Tym chcą polować na Leopardy 2. Rosyjski motocykl przeciwpancerny
Wojna w Ukrainie jest pełna wielu zaskakujących improwizacji sprzętowych. Niektóre wyglądają, jakby były żywcem wyjęte z uniwersum Mad Max, ale są też bardziej przemyślane okazy. Do drugiej kategorii możemy zaliczyć przeciwpancerne motocykle.
Teren w Ukrainie nie należy do łatwych dla sprzętu wojskowego i w zasadzie jedynymi porami roku gdzie mogą się toczyć walki z użyciem cięższego sprzętu, jest lato oraz zima. Jednakże nawet w tych optymalnych porach roku mamy do czynienia w większości z płaskim terenem, gdzie nie ma żadnych przeszkód terenowych mogących stanowić ochronę.
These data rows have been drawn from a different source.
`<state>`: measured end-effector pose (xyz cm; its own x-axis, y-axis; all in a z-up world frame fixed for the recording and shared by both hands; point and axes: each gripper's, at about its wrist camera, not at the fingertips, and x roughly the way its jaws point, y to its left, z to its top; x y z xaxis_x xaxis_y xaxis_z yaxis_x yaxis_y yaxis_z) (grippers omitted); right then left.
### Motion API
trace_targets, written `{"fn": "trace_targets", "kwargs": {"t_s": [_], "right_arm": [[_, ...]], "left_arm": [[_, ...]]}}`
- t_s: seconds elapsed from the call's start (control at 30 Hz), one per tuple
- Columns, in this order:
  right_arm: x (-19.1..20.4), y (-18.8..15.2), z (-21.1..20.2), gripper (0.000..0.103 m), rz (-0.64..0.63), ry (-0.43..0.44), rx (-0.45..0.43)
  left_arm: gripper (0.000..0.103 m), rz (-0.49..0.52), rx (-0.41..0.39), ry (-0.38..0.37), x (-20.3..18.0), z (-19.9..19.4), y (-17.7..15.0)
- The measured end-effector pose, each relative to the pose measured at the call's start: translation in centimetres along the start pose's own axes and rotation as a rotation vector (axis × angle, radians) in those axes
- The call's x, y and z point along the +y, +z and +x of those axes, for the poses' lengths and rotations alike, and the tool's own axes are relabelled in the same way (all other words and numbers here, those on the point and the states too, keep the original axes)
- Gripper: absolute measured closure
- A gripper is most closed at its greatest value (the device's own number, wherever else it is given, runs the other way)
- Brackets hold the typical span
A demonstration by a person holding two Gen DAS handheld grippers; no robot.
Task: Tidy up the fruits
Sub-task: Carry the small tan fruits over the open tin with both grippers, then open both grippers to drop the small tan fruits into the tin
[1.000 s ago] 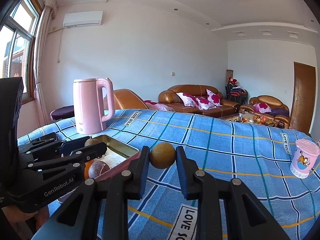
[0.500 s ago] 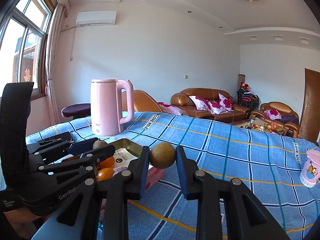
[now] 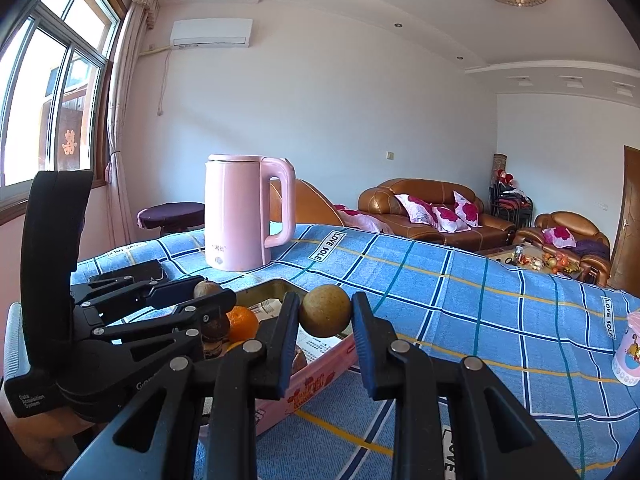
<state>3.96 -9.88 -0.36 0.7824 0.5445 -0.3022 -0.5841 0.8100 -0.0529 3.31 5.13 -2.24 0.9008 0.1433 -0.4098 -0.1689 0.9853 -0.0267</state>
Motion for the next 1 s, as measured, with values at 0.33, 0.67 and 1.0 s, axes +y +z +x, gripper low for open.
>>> {"fn": "trace_targets", "kwargs": {"t_s": [0.33,0.67,1.0], "right_arm": [[1.8,-0.2,1.4,0.074,-0.019,0.049,0.030],[3.1,-1.4,4.7,0.074,-0.020,0.101,0.153],[3.6,-1.8,6.2,0.068,-0.025,0.126,0.256]], "left_arm": [[0.072,-0.007,0.042,0.048,1.9,0.8,-0.6],[0.071,0.004,0.105,0.065,2.9,2.0,-1.7],[0.049,0.020,0.103,0.085,2.7,1.8,-2.1]]}}
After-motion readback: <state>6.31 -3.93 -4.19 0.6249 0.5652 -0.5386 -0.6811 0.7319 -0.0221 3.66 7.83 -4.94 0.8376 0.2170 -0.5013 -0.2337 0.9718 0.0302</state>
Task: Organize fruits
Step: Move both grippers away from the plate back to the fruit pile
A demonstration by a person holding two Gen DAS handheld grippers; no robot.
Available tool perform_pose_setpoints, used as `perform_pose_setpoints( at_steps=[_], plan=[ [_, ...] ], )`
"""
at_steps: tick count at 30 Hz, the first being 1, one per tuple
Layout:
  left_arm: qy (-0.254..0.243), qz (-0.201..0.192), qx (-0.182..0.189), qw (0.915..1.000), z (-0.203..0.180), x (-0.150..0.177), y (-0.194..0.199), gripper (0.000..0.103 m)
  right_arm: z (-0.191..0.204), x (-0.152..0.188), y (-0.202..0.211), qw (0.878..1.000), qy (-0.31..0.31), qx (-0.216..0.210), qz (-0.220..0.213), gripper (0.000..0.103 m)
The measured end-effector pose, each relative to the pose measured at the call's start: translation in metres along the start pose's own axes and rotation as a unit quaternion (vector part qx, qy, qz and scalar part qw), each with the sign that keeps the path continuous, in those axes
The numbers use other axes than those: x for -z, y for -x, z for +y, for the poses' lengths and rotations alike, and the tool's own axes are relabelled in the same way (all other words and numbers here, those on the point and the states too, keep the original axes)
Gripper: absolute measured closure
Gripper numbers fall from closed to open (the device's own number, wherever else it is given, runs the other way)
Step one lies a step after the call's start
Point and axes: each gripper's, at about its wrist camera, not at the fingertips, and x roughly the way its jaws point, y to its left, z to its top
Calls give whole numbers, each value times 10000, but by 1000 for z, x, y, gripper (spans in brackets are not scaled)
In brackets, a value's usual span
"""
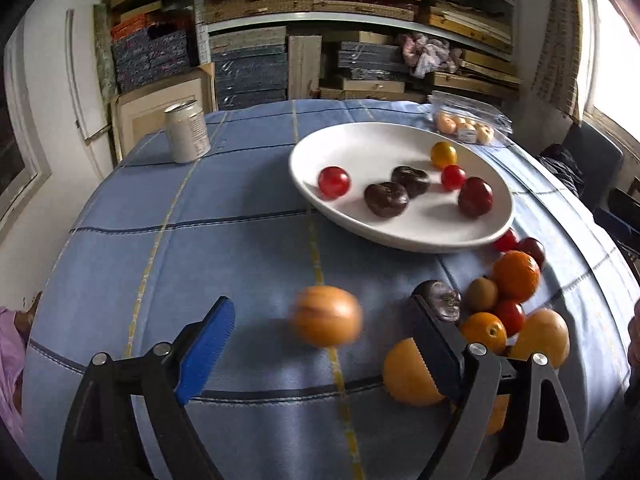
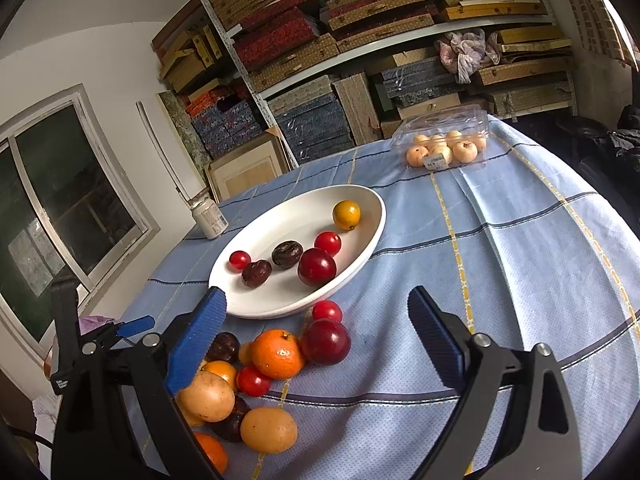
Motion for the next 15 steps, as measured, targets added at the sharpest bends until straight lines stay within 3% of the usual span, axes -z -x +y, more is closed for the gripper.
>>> perform_pose_setpoints(
  at_steps=[5,15],
  plan=[
    [-178,124,-115,9997,-5,8,-10,15,0,1,-1,10000,-21,13,27,13],
    [559,-139,-147,9982,31,-4,-11,15,1,0,0,10000,1,-16,-15,13]
  ],
)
Dalsza część artykułu pod materiałem wideo
W związku z tym jedynym sposobem na przetrwanie w takim środowisku jest pancerz lub bardzo dobra mobilność pozwalająca na szybkie przemieszanie się pomiędzy punktami ogniowymi, czasem nawet kosztem ochrony.
Do drugiej kategorii można zaliczyć motocykle. Jeden z nich widać na poniższym zdjęciu. Do wózka bocznego motocykla Ural Rosjanie domontowali wyrzutnię przeciwpancernych pocisków kierowanych (ppk) 9M133 Kornet.
Taka kombinacja pozwala na bardzo szybkie opuszczenie stanowiska ogniowego po zniszczeniu celu, zanim np. inne pojazdy lub np. artyleria ostrzela stanowisko strzelca ppk. Warto zaznaczyć, że w przypadku odpalenia pocisku lokalizacja stanowiska strzeleckiego jest znana (dym i sygnatura cieplna) i czasem strzelec ma dosłownie co najwyżej minuty na opuszczenie lokalizacji, zanim zostanie ostrzelany przez artylerię.
Warto zaznaczyć, ze Ukraińcy mieli bardzo podobną koncepcję, tylko częściej wykorzystywali pojazdy typu buggy umożliwiające im sprawne poruszanie się w warunkach wiosennego i jesiennego błota.
Z kolei w przypadku Rosjan mamy zamontowaną na Uralu wyrzutnię ppk 9M133 Kornet ważącą lekko ponad 60 kg. Są to najnowsze rosyjskie systemy przeciwpancerne o zasięgu 5,5 km lub 8 km w zależności od wersji. Warto jednak zaznaczyć, że wykorzystują one system naprowadzania oparty o pierwotną wiązkę lasera, co ma swoje plusy oraz minusy.
Do zalet można zaliczyć prostotę oraz niski koszt systemu, a do wad konieczność naprowadzania pocisku aż do chwili trafienia co naraża operatora na niebezpieczeństwo. Z tego względu zamontowanie tego ppk na motocyklu ma jak najbardziej sens.